### BRIEF
As the answer, give every line of the records that includes the word "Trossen".

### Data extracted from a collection
==*==
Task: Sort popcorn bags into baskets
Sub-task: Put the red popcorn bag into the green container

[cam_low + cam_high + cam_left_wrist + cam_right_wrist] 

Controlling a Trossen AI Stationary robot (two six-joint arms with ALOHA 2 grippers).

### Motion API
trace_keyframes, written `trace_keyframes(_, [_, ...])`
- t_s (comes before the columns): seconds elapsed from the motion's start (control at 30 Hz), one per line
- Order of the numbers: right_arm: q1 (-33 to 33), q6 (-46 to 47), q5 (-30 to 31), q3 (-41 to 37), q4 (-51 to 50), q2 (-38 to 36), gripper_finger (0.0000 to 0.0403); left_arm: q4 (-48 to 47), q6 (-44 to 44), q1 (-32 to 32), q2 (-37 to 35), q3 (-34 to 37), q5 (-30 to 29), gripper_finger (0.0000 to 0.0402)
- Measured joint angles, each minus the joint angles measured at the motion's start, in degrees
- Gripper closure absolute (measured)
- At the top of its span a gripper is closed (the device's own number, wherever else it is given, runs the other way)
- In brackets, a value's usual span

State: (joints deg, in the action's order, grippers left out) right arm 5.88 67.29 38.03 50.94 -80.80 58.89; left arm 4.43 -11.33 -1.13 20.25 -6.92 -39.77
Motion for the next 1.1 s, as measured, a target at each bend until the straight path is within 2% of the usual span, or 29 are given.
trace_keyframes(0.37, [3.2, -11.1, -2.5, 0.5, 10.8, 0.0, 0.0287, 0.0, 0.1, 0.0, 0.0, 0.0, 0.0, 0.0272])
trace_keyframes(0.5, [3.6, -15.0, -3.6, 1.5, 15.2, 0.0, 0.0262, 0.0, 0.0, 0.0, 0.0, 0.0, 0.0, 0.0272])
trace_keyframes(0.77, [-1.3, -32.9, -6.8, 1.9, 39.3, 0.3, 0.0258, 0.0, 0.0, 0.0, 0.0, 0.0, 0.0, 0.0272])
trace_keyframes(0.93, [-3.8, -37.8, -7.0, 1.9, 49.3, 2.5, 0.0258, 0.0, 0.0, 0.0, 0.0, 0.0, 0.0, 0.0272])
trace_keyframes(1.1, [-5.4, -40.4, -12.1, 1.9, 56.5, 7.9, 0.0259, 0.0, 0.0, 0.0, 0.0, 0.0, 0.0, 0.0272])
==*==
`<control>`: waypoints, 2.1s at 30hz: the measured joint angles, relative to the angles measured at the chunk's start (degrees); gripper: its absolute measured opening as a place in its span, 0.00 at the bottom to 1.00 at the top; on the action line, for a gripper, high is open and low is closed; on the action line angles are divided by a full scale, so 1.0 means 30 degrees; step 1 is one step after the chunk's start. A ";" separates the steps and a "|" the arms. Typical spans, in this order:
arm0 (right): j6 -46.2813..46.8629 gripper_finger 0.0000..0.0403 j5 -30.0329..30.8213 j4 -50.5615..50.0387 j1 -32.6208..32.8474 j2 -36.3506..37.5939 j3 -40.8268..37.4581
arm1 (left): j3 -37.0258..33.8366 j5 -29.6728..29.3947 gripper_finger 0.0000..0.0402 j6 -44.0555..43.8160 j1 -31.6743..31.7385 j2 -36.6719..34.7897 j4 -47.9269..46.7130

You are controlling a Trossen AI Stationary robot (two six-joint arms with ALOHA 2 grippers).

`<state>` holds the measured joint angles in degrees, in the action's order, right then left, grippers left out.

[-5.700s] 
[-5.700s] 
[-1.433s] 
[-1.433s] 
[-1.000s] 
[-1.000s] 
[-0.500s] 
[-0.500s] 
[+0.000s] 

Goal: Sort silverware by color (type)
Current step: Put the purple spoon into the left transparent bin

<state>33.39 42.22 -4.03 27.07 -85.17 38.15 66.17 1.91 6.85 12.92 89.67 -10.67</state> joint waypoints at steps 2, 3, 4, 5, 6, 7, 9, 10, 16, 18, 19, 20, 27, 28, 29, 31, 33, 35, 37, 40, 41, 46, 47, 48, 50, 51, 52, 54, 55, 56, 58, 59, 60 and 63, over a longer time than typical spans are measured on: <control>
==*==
### RESPONSE TO THE TASK
Controlling a Trossen AI Stationary robot (two six-joint arms with ALOHA 2 grippers).
You are controlling a Trossen AI Stationary robot (two six-joint arms with ALOHA 2 grippers).

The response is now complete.